**What you need to do:** Search the records below for the word "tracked". Pull out each line that has it.

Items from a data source
————

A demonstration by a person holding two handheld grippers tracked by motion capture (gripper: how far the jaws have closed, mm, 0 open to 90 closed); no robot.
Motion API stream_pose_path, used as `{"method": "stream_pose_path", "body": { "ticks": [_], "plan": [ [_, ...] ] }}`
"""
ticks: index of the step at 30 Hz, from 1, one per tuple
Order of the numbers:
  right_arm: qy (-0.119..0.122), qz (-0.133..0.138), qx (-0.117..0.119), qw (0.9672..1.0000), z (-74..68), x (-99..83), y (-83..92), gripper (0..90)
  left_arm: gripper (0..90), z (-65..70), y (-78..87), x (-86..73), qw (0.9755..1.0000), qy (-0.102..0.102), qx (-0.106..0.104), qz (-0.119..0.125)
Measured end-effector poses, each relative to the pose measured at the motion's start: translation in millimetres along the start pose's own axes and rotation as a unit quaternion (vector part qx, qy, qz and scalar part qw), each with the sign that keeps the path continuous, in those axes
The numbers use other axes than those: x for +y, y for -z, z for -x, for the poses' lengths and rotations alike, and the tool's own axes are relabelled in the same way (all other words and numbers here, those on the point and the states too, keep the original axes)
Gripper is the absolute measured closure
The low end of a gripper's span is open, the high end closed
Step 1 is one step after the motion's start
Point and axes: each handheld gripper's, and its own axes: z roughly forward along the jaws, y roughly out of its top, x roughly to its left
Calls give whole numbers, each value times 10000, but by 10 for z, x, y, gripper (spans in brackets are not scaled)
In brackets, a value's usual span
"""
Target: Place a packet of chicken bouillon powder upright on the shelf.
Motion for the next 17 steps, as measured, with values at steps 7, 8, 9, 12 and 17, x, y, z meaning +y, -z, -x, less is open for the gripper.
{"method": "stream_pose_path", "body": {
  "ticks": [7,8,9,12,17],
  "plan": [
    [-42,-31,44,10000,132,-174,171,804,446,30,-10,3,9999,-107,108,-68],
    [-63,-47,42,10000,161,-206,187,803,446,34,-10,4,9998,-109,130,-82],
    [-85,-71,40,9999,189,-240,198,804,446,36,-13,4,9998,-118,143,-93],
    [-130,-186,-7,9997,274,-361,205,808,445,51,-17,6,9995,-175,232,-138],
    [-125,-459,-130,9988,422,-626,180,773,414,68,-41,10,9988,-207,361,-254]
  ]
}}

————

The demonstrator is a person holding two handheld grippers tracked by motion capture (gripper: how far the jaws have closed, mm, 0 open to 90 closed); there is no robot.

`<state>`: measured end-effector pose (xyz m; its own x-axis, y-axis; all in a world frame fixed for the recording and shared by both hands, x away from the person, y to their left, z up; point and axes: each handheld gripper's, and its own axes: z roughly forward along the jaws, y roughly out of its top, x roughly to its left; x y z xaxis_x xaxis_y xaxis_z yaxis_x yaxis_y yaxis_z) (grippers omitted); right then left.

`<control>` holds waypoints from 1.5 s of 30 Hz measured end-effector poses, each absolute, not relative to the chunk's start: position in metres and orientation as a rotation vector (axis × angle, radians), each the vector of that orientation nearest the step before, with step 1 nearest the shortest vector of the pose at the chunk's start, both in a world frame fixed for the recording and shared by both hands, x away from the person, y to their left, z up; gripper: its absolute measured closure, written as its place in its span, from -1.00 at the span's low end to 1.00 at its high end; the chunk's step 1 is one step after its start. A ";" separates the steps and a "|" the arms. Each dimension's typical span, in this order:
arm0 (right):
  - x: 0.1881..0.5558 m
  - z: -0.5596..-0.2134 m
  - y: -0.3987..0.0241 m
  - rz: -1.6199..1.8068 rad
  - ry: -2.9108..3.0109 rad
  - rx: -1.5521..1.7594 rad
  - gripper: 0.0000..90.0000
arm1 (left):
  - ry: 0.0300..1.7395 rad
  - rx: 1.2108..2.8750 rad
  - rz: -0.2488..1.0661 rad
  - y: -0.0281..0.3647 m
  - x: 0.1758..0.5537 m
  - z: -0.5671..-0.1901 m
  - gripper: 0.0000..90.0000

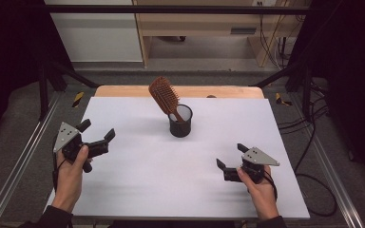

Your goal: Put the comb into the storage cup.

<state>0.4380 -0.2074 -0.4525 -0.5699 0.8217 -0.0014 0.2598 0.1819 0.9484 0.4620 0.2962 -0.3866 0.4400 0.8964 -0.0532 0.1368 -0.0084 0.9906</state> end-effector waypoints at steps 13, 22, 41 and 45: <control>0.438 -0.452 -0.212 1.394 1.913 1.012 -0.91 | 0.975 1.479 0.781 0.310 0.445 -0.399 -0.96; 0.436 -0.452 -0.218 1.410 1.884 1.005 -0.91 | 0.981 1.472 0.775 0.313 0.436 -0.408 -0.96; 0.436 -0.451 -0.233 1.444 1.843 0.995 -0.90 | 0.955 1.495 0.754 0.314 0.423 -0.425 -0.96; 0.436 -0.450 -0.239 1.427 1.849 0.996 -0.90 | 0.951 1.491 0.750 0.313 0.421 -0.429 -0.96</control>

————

**Final answer:**
A demonstration by a person holding two handheld grippers tracked by motion capture (gripper: how far the jaws have closed, mm, 0 open to 90 closed); no robot.
The demonstrator is a person holding two handheld grippers tracked by motion capture (gripper: how far the jaws have closed, mm, 0 open to 90 closed); there is no robot.

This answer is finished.